Greg Mortenson, author of the New York Times bestselling book "Three Cups of Tea: One Man's Mission to Promote Peace...One School at a Time", will speak about his efforts to establish schools and promote education for girls in remote areas of Pakistan and Afghanistan at 7 p.m. Friday, Nov. 9, in the Mills Godwin Jr. Building auditorium at Old Dominion University.

Sponsored by ODU's Darden College of Education, Mortenson's talk is part of the university's celebration of American Education Week. It is free and open to the public.

Mortenson is co-founder and executive director of the Central Asia Institute, a nonprofit organization that provides educational resources and promotes education in regions where there are few or no educational opportunities.

Founded in 1996 and based in Bozeman, Mont., the organization is governed by a board of directors, all of whom are educators, who have traveled or lived in Pakistan and/or Afghanistan, and committed to the promotion of education and literacy.

According to Mortenson, the organization has established over 61 schools in rural and often volatile regions of Pakistan and Afghanistan, and educated more than 25,000 children, including 14,000 girls, where few educational opportunities existed before.

Mortenson's decision to help the people in those remote regions of Pakistan and Afghanistan stems from a personal event in his life. In 1992, his younger sister Christa died from a massive seizure after a lifelong struggle with epilepsy. Mortenson decided to climb Pakistan's K2 Mountain (also known as Mount Austin Godwin) in 1993, the second-highest mountain in the world, in honor of his sister.

While recovering in a local village after climbing K2, Mortenson met a group of children writing in the sand with sticks. There, he made a promise to help them build a school. And the rest, as they say, is history.

His humanitarian efforts have not been without strife. He survived an eight-day kidnapping in the Northwest Frontier Province tribal area of Pakistan, and, according to his Web site, received hate mail and death threats after 9/11 for helping Muslim children with their education.

Born in Minnesota in 1947, Mortenson grew up on the slopes of Mount Kilimanjaro in Tanzania.

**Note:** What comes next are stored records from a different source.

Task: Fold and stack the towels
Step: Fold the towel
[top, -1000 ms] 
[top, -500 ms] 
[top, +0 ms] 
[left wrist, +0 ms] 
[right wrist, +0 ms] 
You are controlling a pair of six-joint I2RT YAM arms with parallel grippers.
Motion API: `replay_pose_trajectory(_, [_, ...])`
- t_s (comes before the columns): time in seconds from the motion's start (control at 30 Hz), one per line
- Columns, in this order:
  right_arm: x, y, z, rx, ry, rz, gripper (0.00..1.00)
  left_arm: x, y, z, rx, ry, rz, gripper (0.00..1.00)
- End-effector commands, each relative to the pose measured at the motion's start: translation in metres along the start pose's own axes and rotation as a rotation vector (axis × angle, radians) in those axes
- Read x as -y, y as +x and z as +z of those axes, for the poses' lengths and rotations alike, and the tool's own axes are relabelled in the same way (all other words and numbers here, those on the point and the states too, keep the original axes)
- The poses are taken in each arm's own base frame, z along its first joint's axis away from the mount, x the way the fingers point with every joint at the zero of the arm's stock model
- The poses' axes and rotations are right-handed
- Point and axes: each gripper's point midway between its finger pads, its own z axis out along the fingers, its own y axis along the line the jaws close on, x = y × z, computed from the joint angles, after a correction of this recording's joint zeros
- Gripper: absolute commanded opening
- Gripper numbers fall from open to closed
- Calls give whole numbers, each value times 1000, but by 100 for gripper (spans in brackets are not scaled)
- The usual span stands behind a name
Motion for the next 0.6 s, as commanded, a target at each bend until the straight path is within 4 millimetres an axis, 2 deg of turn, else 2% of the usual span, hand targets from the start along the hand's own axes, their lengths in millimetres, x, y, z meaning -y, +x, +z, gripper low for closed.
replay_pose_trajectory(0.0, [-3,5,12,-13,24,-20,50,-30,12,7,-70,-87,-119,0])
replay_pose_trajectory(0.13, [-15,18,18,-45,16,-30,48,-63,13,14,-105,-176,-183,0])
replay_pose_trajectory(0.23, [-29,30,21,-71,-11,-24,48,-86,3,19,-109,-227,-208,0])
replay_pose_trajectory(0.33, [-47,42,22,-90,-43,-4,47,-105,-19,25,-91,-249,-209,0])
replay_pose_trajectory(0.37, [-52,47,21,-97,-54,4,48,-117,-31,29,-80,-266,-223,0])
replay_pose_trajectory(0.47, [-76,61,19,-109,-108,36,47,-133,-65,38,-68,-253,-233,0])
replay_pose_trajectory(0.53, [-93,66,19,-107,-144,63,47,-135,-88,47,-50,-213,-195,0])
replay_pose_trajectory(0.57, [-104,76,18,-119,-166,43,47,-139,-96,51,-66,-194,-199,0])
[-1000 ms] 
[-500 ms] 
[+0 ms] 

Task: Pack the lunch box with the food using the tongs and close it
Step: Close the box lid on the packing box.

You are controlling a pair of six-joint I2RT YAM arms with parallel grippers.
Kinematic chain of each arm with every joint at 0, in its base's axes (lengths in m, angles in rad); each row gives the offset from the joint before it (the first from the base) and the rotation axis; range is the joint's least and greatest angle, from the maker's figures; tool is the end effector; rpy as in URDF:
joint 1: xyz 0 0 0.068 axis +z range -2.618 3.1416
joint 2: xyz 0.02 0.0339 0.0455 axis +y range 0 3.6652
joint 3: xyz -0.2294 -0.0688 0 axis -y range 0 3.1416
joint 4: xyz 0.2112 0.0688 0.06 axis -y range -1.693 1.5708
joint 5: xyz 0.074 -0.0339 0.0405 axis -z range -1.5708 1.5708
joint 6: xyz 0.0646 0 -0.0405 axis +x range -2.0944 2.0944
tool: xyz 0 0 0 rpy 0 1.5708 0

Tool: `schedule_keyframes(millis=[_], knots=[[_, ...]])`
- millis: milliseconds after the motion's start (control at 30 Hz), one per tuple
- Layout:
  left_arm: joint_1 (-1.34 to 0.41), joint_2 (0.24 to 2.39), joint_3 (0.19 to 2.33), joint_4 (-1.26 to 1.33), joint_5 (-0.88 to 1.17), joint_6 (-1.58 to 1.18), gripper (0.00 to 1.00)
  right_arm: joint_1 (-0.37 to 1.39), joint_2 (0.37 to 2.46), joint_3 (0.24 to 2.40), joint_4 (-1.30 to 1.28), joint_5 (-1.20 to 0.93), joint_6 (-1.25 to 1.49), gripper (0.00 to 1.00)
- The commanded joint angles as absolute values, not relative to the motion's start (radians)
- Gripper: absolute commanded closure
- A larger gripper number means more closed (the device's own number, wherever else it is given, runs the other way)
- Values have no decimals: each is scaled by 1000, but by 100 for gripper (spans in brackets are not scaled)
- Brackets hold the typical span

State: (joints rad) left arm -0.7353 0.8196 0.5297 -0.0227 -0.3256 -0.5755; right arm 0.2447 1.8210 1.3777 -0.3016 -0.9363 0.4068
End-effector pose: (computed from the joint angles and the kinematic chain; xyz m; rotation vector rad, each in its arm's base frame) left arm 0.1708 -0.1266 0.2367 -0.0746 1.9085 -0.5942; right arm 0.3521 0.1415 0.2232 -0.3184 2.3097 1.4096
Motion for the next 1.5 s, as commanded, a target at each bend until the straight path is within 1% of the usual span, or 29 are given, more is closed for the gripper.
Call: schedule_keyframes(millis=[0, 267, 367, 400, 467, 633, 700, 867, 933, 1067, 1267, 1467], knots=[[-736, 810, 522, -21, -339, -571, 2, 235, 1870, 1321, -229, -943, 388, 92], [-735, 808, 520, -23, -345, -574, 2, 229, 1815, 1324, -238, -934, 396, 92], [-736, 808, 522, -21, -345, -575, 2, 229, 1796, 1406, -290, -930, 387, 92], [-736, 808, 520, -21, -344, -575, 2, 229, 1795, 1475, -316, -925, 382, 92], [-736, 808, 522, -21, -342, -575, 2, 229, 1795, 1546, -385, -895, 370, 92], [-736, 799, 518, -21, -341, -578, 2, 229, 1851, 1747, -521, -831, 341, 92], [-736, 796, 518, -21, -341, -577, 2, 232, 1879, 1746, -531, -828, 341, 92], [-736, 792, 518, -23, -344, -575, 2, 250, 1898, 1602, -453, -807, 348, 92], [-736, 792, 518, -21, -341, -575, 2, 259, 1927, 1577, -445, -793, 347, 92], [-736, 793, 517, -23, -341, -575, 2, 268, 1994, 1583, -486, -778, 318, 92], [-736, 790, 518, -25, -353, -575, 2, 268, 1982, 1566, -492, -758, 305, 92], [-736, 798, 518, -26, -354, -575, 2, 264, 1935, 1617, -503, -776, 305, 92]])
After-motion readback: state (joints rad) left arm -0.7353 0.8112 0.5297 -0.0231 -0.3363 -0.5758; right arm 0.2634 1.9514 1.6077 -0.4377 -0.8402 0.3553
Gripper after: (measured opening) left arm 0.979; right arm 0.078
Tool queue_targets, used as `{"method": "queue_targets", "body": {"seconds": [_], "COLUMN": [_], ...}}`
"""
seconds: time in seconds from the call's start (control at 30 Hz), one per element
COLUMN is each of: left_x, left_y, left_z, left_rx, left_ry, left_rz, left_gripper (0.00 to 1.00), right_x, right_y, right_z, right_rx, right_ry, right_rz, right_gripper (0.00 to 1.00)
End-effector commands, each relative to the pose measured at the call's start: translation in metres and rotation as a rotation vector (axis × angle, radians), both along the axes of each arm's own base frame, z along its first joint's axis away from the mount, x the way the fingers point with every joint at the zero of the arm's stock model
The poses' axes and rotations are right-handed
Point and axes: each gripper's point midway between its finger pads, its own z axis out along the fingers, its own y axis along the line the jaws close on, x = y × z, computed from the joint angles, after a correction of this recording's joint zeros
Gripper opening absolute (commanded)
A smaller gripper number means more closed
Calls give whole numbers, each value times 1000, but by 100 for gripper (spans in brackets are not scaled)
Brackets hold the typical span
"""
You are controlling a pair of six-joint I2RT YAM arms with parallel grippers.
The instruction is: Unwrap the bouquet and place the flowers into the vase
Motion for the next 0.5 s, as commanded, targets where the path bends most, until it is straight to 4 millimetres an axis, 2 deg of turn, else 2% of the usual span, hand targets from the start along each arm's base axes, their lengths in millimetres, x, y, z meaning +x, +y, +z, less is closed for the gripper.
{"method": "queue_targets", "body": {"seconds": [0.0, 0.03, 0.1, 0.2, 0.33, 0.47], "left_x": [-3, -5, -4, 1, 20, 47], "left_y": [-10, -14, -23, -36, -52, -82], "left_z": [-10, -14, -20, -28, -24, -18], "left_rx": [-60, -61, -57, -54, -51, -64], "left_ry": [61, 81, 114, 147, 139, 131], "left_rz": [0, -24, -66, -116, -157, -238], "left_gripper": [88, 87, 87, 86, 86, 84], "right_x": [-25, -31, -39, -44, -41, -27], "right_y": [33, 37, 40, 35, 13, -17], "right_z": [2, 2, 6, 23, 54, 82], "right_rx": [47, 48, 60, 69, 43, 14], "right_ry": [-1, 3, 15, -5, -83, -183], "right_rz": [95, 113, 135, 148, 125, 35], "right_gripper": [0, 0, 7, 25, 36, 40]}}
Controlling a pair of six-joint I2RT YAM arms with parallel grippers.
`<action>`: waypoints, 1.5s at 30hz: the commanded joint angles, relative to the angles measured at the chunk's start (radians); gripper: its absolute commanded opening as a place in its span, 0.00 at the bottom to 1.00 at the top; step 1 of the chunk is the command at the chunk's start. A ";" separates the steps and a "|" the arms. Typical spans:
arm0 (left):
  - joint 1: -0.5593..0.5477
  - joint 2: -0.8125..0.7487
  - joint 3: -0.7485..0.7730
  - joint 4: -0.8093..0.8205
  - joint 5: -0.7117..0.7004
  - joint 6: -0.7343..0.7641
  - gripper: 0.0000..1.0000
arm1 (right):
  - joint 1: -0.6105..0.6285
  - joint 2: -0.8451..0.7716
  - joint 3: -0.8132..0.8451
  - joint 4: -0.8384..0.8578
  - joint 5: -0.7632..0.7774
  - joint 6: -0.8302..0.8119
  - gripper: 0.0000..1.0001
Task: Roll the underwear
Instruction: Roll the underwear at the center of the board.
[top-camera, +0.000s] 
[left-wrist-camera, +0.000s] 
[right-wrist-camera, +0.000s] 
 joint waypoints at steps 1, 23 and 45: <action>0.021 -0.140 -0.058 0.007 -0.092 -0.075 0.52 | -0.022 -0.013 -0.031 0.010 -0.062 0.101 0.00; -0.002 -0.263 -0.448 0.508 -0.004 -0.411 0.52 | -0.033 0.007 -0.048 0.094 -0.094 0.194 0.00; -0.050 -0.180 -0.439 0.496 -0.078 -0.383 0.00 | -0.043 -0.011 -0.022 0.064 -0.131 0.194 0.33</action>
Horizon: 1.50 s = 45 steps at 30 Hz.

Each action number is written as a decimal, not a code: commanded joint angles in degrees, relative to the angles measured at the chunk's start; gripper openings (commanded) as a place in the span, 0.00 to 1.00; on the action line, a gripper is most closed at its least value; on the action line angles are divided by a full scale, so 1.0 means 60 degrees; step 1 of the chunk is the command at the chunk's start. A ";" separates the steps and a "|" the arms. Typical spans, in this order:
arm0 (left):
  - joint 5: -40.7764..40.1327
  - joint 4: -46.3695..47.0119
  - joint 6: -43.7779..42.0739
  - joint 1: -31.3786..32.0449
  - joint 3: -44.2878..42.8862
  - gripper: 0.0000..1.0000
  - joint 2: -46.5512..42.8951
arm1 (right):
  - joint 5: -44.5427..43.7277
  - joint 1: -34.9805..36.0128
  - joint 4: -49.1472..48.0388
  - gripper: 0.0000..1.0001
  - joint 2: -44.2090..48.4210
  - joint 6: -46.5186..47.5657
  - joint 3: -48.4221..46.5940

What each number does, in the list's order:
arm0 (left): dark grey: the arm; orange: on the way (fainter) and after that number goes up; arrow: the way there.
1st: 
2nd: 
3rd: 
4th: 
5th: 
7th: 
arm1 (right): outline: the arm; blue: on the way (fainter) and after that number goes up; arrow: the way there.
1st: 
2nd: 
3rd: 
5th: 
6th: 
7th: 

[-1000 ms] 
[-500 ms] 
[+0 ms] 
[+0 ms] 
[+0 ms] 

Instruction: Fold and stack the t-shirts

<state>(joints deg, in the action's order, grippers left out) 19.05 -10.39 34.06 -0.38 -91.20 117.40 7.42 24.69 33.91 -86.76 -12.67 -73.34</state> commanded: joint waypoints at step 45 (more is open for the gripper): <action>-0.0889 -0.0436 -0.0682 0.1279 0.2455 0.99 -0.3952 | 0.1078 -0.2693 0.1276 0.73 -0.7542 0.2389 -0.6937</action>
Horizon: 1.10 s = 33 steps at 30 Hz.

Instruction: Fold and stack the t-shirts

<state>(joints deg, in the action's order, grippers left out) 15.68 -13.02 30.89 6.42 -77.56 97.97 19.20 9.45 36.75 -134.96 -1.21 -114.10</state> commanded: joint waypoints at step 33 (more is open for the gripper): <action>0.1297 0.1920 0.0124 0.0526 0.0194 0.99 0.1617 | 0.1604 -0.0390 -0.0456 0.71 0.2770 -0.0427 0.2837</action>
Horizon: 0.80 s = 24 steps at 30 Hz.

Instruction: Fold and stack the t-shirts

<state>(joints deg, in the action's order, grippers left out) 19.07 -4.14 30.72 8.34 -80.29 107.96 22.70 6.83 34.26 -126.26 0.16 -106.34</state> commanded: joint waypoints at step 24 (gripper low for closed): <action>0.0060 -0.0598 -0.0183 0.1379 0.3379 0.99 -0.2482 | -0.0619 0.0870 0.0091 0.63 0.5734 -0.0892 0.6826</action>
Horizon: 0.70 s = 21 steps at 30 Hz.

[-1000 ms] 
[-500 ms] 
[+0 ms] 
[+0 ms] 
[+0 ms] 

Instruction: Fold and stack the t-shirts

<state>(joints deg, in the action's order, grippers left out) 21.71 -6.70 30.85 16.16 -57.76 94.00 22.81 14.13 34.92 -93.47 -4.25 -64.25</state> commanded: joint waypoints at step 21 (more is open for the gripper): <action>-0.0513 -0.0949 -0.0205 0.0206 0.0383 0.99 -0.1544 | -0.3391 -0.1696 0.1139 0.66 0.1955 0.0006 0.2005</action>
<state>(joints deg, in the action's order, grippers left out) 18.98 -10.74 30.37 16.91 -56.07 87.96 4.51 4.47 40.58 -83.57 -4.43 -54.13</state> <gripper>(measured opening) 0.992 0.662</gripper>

His father was a founder of the Kilimanjaro Christian Medical Center, a 480-bed teaching hospital, and his mother founded International School Moshi, also in Tanzania.

He served in the U.S. Army in Germany from 1977-79, where he received the
Army Commendation Medal, and later graduated from the University of South Dakota in 1983.

Mortenson lives in Bozeman, Mont. with his wife, Tara Bishop, a clinical psychologist, and two children.